Peterson v. District of Columbia
This text of 171 A.2d 95 (Peterson v. District of Columbia) is published on Counsel Stack Legal Research, covering District of Columbia Court of Appeals primary law. Counsel Stack provides free access to over 12 million legal documents including statutes, case law, regulations, and constitutions.
Opinion
Appellant was convicted of two traffic offenses, namely, “colliding” 1 and “leaving after colliding.” 2 He asserts that the evidence was not sufficient to support either conviction.
The evidence was that at about two hours after midnight an automobile owned by one Margaret Middleton collided with an automobile parked in front of its owner’s home; that the only occupant of the striking vehicle was the driver, a man, and immediately after the collision he abandoned the automobile and ran away. Two neighbors of the owner of the parked vehicle heard the noise of the collision and saw the driver get out and run away. One of them made no attempt to identify appellant as the driver; the other testified he could not be sure as to the driver’s identity, but that appellant “looked like” the driver.

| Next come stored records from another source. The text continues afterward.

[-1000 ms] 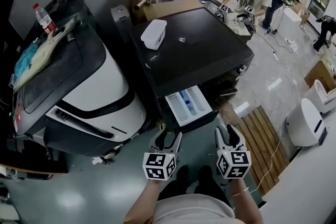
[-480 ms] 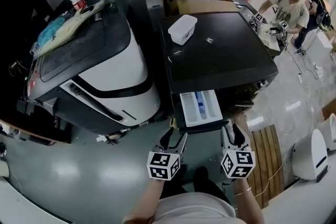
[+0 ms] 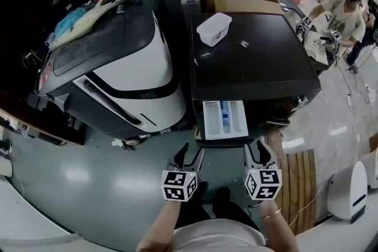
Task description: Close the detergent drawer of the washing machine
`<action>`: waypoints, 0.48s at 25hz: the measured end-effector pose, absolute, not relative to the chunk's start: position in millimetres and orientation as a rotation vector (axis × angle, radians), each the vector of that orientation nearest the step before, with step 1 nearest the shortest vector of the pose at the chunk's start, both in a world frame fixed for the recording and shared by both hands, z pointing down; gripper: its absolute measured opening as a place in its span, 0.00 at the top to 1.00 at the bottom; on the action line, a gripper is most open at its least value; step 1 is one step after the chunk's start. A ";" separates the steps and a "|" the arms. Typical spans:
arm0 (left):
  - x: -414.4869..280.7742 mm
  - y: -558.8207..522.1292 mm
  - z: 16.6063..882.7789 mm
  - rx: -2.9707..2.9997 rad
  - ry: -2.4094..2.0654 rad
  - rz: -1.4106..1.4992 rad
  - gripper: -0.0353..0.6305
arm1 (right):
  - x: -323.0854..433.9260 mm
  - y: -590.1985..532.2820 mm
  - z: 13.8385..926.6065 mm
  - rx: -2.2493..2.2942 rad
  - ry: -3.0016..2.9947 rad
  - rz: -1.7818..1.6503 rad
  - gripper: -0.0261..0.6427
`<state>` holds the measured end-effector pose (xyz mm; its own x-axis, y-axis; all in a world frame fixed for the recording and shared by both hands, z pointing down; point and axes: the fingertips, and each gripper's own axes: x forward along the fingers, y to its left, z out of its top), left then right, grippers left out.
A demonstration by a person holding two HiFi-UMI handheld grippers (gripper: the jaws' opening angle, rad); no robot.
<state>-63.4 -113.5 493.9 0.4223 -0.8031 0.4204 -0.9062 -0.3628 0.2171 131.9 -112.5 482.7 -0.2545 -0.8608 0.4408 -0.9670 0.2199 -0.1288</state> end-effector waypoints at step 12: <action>-58.8 -112.2 523.5 2.195 -1.497 0.377 0.66 | 128.9 -115.2 516.6 1.562 -2.247 0.555 0.72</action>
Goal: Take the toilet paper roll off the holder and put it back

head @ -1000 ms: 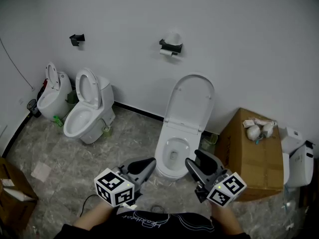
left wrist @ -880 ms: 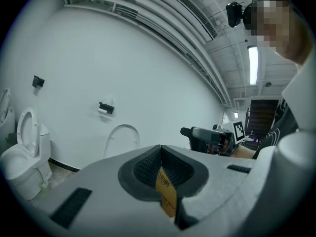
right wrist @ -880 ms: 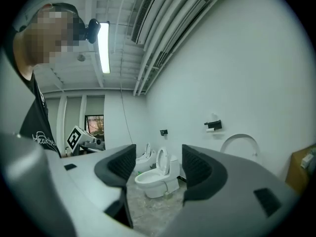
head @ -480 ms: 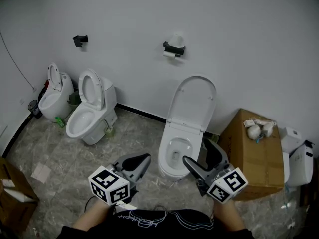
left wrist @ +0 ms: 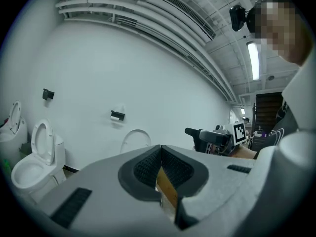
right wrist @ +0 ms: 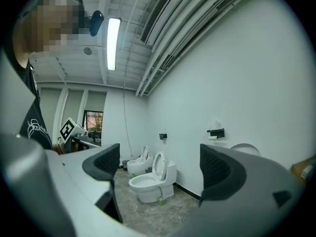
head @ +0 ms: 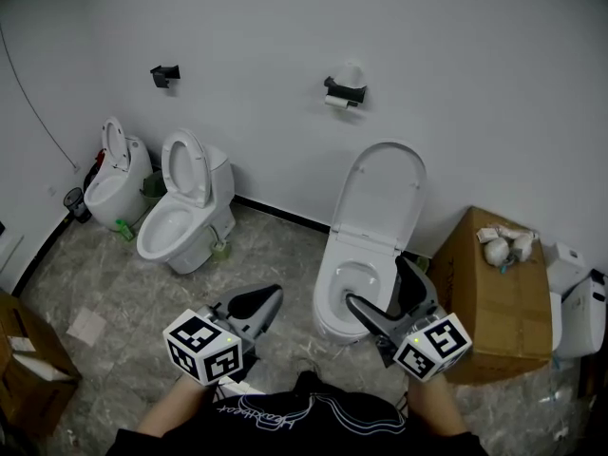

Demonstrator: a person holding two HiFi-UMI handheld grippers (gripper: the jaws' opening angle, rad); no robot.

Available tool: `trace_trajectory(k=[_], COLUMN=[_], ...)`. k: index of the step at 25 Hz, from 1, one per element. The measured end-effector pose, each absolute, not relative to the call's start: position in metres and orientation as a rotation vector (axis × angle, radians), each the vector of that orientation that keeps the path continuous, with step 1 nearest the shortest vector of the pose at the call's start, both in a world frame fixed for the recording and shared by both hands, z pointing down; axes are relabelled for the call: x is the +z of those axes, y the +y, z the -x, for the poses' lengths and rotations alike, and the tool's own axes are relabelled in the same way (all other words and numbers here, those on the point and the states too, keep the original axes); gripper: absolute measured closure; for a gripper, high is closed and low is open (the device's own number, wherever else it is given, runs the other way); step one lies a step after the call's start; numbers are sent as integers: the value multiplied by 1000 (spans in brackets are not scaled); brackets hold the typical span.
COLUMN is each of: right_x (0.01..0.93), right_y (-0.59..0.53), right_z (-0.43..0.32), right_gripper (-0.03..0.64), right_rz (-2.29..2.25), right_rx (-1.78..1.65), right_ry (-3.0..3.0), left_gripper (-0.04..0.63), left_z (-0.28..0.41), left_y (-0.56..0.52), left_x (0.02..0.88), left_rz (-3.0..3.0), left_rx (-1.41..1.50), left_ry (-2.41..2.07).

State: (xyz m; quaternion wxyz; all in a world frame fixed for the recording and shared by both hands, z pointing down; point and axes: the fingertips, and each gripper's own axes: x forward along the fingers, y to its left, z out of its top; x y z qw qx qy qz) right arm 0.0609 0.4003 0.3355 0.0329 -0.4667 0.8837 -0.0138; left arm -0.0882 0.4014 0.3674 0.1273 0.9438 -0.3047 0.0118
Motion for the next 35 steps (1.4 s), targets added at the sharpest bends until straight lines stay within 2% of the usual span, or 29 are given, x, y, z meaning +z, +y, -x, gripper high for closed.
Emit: trace_trajectory(k=[13, 29, 35], right_x=[351, 359, 357], right_y=[307, 62, 6], right_z=[-58, -77, -90], right_gripper=[80, 66, 66], right_rz=[1457, 1510, 1523], right_rx=[-30, -93, -103], right_ry=[2718, 2749, 2751], left_gripper=[591, 591, 591], left_z=[104, 88, 74], left_y=[316, 69, 14], left_x=[385, 390, 388], left_rz=[-2723, -2683, -2695], left_rx=[34, 55, 63], left_ry=[-959, -939, -922])
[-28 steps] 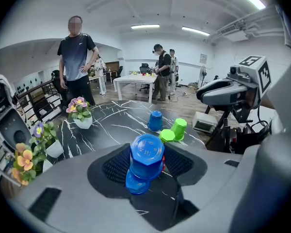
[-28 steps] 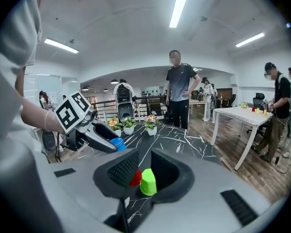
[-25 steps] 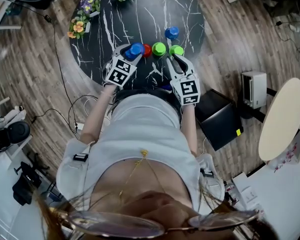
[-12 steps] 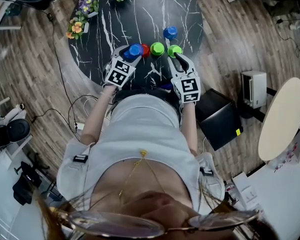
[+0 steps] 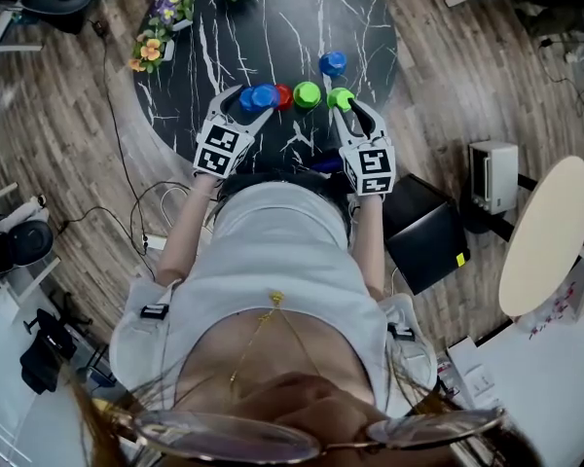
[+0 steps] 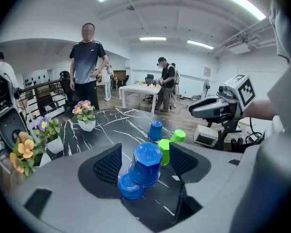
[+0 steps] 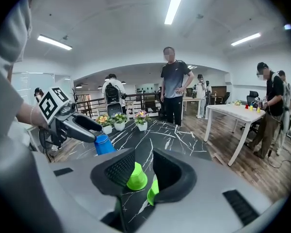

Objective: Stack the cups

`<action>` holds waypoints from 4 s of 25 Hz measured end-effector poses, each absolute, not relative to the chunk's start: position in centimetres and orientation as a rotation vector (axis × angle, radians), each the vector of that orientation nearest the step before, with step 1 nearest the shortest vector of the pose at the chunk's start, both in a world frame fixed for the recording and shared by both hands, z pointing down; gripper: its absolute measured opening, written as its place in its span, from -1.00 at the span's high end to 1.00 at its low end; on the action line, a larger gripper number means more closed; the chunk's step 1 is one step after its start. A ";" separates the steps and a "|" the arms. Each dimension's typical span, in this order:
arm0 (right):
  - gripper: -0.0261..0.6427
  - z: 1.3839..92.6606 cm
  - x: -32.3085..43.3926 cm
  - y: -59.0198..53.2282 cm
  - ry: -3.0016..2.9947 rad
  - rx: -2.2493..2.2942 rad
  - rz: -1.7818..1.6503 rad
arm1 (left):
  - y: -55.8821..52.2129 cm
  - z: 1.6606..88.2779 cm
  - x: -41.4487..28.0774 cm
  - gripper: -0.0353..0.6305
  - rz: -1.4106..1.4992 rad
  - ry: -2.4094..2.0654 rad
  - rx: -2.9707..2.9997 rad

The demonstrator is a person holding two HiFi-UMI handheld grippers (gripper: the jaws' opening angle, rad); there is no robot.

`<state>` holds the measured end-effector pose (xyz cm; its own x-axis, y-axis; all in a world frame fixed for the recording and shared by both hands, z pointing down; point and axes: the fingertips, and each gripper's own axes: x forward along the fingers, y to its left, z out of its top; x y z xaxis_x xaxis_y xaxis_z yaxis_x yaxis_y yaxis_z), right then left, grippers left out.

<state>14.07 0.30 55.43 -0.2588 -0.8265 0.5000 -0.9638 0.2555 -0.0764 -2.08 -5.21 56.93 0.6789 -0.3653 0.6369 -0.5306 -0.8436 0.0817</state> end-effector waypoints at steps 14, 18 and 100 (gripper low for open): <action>0.40 59.9 16.8 0.4 -2.065 1.601 0.577 | -4.1 53.8 -1.6 -0.01 0.694 -0.777 2.670; 0.38 60.8 17.0 0.1 -2.081 1.569 0.614 | -3.9 53.1 -1.8 0.02 0.671 -0.813 2.675; 0.23 59.0 10.2 -3.6 -2.220 1.145 0.426 | -1.7 51.6 -5.5 0.78 0.593 -0.938 2.629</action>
<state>10.17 -3.59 58.96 -0.4491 -0.6248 0.6387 -0.8170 0.5766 -0.0104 -5.52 -1.70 51.58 0.7036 -0.5341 0.4686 -0.6523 -0.7470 0.1280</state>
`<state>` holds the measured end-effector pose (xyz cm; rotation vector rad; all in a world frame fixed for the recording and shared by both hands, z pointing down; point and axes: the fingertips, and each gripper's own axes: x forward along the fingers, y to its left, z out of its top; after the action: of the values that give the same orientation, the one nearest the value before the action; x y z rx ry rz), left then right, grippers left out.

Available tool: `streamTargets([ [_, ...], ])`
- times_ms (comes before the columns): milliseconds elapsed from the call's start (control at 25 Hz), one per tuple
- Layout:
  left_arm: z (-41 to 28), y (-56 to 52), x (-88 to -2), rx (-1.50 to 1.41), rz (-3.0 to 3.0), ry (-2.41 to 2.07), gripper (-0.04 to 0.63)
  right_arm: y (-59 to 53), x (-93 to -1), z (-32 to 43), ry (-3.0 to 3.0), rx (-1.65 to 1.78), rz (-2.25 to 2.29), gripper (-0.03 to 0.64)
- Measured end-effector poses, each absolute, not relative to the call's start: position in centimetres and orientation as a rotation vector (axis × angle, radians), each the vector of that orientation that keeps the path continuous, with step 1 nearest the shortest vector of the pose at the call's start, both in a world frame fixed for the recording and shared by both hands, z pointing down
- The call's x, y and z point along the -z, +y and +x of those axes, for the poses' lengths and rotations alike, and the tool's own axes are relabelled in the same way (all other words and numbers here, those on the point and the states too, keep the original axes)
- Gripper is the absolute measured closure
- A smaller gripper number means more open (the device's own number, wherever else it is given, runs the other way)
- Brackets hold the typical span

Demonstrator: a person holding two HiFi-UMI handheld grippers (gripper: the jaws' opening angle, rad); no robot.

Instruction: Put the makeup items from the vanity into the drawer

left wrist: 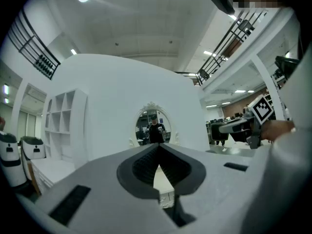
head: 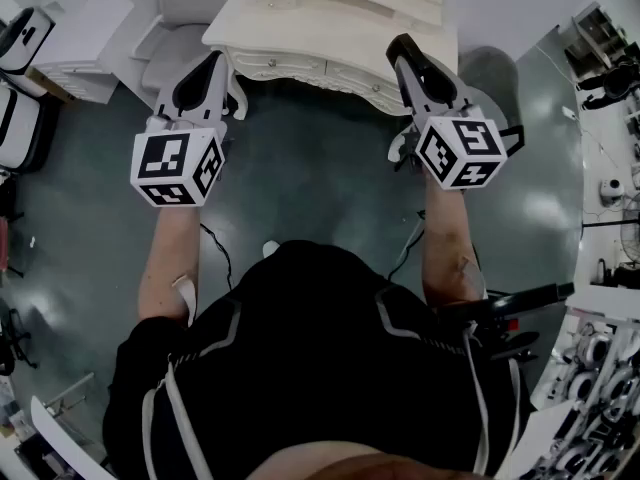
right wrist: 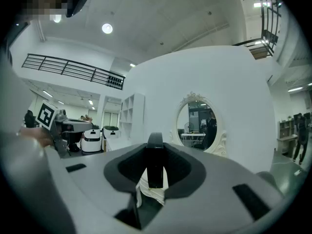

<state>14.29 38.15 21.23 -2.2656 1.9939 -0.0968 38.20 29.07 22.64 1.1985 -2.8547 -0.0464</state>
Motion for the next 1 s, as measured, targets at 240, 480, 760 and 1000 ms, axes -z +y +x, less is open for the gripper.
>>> streamTargets([
  [240, 13.4, 39.1, -21.9, -0.071, -2.268, 2.072, 0.594, 29.0, -23.2, 37.5, -2.848, 0.044, 1.181, 0.518],
  [480, 13.3, 39.4, -22.7, -0.040, -2.328, 2.052, 0.594, 29.2, -23.0, 36.8, -2.876, 0.014, 1.167, 0.518],
  [760, 10.8, 37.5, -23.7, -0.084, -2.384, 2.034, 0.594, 28.6, -23.0, 33.6, -2.890, -0.022, 1.178, 0.518],
  [1000, 5.9, 37.7, -23.7, -0.164, -2.450, 1.980, 0.594, 29.2, -23.4, 29.4, -2.877, -0.021, 1.192, 0.518],
])
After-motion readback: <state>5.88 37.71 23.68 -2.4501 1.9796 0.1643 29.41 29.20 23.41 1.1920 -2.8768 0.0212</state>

In addition to the above there was evidence that appellant was a friend of Middleton, the owner of the striking vehicle, and that he had access to its keys and occasionally drove it. But there was no evidence that appellant drove the automobile on the night of the collision other than the testimony of the single witness that appellant looked like the man who got out and ran away.
Viewed in the light most favorable to the prosecution, the total effect of the evidence established only the possibility that appellant was the driver of the strik *96 ing automobile; but conviction of a criminal offense requires more support than a mere possibility.
Reversed with instructions to enter judgments of acquittal.